Есть и такие, что подобны часам с ежедневным заводом; они делают свой тик-так и хотят, чтобы тик-так назывался – добродетелью. Поистине, они забавляют меня: где бы я ни находил такие часы, я завожу их своей насмешкой; и они должны еще пошипеть мне!

Другие гордятся своей горстью справедливости и во имя ее совершают преступление против всего – так что мир тонет в их несправедливости. Ах, как дурно звучит слово «добродетель» в их устах! И когда они говорят: «Мы правы вместе», всегда это звучит как: «Мы правы в мести!» Своею добродетелью хотят они выцарапать глаза своим врагам; и они возносятся только для того, чтобы унизить других.

Но опять есть и такие, что сидят в своем болоте и так говорят из тростника: «Добродетель – это значит сидеть смирно в болоте.

Мы никого не кусаем и избегаем тех, кто хочет укусить; и во всем мы держимся мнения, навязанного нам».

Опять-таки есть и такие, что любят жесты и думают: добродетель – это род жестов.

Их колени всегда преклоняются, а их руки восхваляют добродетель, но сердце их ничего не знает о ней.

Но есть и такие, что считают за добродетель сказать: «Добродетель необходима»; но в душе они верят только в необходимость полиции.

И многие, кто не могут видеть высокого в людях, называют добродетелью, когда слишком близко видят низкое их; так, называют они добродетелью свой дурной глаз.

Одни хотят поучаться и стать на путь истинный и называют его добродетелью; а другие хотят от всего отказаться – и называют это также добродетелью.

Итаким образом, почти все верят, что участвуютв добродетели; ивсехотятпоменьшеймеребытьзнатокамив «добре» и «зле».

Но не для того пришел Заратустра, чтобы сказать всем этим лжецам и глупцам: «Что знаете вы о добродетели! Что могли бы вы знать о ней!» –

Но чтобы устали вы, друзья мои, от старых слов, которым научились вы от глупцов и лжецов;

Чтобы устали от слов «награда», «возмездие», «наказание», «месть в справедливости»;

Чтобы устали говорить: «Такой-то поступок хорош, ибо он бескорыстен».

Ах, друзья мои! Пусть ваше Само отразится в поступке, как мать отражается в ребенке, – таково должно быть ваше слово о добродетели!

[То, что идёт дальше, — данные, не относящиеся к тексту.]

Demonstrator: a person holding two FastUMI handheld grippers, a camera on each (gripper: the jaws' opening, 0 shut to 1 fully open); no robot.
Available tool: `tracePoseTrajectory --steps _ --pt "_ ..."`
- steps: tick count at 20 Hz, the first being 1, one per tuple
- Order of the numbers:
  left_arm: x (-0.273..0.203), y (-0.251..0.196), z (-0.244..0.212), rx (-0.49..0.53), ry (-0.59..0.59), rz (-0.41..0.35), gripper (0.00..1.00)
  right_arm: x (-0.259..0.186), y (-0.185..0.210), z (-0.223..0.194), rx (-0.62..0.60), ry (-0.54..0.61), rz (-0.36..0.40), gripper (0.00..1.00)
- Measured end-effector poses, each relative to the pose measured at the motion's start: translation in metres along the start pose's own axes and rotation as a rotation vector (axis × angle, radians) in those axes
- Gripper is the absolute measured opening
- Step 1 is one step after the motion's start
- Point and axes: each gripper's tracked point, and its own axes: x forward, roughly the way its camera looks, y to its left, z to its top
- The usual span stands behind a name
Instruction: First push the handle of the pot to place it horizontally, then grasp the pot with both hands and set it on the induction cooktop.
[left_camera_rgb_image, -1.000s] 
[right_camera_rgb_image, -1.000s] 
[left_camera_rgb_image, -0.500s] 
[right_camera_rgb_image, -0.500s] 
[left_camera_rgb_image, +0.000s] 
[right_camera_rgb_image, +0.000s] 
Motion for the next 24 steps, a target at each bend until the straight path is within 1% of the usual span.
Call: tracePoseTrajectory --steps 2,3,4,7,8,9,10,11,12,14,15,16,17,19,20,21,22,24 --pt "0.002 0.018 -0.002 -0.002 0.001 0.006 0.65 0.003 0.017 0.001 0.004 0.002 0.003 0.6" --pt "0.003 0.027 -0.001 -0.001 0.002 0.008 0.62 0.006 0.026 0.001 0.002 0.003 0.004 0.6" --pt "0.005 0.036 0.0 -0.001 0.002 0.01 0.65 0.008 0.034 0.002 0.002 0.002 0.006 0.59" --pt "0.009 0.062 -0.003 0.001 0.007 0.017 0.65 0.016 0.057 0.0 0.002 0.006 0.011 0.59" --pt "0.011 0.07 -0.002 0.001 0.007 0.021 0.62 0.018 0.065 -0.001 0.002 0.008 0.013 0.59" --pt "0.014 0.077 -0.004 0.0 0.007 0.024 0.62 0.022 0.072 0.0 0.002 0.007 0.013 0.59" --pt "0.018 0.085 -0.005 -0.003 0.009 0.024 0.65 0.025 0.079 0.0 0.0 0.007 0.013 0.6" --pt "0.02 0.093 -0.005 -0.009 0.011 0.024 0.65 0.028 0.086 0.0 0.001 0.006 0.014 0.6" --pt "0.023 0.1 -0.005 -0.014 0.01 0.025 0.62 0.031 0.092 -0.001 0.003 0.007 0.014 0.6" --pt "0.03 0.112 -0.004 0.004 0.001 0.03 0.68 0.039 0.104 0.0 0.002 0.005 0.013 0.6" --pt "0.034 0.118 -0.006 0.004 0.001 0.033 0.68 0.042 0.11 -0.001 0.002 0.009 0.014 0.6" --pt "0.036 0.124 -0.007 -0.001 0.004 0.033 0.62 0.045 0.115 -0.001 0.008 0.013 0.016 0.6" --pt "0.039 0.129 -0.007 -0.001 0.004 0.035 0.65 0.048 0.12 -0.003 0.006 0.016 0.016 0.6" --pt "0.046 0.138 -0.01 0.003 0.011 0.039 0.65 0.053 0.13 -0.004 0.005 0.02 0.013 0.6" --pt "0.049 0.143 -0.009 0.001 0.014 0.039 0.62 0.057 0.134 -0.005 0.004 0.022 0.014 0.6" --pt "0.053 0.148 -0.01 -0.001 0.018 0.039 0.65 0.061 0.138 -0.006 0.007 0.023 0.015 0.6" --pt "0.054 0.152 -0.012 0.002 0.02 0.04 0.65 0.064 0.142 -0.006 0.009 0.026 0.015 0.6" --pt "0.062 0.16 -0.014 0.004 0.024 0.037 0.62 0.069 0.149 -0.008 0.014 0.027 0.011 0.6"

Поистине, я отнял у вас сотню слов и самые дорогие погремушки вашей добродетели; и теперь вы сердитесь на меня, как сердятся дети.

Они играли у моря – вдруг пришла волна и смыла у них в пучину их игрушку: теперь плачут они.

Но та же волна должна принести им новые игрушки и рассыпать перед ними новые пестрые раковины!

Так будут они утешены; и подобно им, и вы, друзья мои, получите свое утешение – и новые пестрые раковины!

Так говорил Заратустра.

О людском отребье

Жизнь есть родник радости; но всюду, где пьет отребье, все родники бывают отравлены.

Все чистое люблю я; но я не могу видеть морд с оскаленными зубами и жажду нечистых.

Они бросали свой взор в глубь родника; и вот мне светится из родника их мерзкая улыбка.

Священную воду отравили они своею похотью; и когда они свои грязные сны называли радостью, отравляли они еще и слова.

Негодует пламя, когда они свои отсыревшие сердца кладут на огонь; сам дух кипит и дымится, когда отребье приближается к огню.

Приторным и гнилым становится плод в их руках: взор их подтачивает корень и делает сухим валежником плодовое дерево.

И многие, кто отвернулись от жизни, отвернулись только от отребья: они не хотели делить с отребьем ни источника, ни пламени, ни плода.

И многие, кто уходили в пустыню и вместе с хищными зверями терпели жажду, не хотели только сидеть у водоема вместе с грязными погонщиками верблюдов.